## Prompt
Keeping each line intact, print the whole listing.

## Exercise data
■ ■ ■ ■ ■

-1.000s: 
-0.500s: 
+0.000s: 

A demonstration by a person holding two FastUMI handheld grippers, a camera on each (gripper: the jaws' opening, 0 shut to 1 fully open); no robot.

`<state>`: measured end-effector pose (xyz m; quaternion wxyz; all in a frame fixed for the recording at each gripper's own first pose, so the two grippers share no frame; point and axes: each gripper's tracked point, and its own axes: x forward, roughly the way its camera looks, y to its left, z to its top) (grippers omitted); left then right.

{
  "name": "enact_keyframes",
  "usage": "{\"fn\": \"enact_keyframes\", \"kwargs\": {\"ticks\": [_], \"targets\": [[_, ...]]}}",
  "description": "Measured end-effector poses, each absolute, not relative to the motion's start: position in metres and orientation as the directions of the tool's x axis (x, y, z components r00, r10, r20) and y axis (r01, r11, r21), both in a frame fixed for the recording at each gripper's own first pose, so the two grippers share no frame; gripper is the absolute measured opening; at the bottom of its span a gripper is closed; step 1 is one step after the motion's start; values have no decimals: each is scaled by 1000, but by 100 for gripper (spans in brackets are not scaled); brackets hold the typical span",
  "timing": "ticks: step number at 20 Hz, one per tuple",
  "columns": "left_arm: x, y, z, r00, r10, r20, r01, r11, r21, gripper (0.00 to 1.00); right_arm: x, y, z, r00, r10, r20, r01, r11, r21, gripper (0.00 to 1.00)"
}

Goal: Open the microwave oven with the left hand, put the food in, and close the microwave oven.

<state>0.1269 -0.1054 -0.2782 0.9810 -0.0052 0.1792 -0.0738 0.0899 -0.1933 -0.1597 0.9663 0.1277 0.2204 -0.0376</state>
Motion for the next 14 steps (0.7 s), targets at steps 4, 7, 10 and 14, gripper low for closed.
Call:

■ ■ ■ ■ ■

## Exercise response
-1.000s: 
-0.500s: 
+0.000s: 

A demonstration by a person holding two FastUMI handheld grippers, a camera on each (gripper: the jaws' opening, 0 shut to 1 fully open); no robot.

`<state>`: measured end-effector pose (xyz m; quaternion wxyz; all in a frame fixed for the recording at each gripper's own first pose, so the two grippers share no frame; point and axes: each gripper's tracked point, and its own axes: x forward, roughly the way its camera looks, y to its left, z to its top) (grippers omitted); left then right.

{
  "name": "enact_keyframes",
  "usage": "{\"fn\": \"enact_keyframes\", \"kwargs\": {\"ticks\": [_], \"targets\": [[_, ...]]}}",
  "description": "Measured end-effector poses, each absolute, not relative to the motion's start: position in metres and orientation as the directions of the tool's x axis (x, y, z components r00, r10, r20) and y axis (r01, r11, r21), both in a frame fixed for the recording at each gripper's own first pose, so the two grippers share no frame; gripper is the absolute measured opening; at the bottom of its span a gripper is closed; step 1 is one step after the motion's start; values have no decimals: each is scaled by 1000, but by 100 for gripper (spans in brackets are not scaled); brackets hold the typical span",
  "timing": "ticks: step number at 20 Hz, one per tuple",
  "columns": "left_arm: x, y, z, r00, r10, r20, r01, r11, r21, gripper (0.00 to 1.00); right_arm: x, y, z, r00, r10, r20, r01, r11, r21, gripper (0.00 to 1.00)"
}

Goal: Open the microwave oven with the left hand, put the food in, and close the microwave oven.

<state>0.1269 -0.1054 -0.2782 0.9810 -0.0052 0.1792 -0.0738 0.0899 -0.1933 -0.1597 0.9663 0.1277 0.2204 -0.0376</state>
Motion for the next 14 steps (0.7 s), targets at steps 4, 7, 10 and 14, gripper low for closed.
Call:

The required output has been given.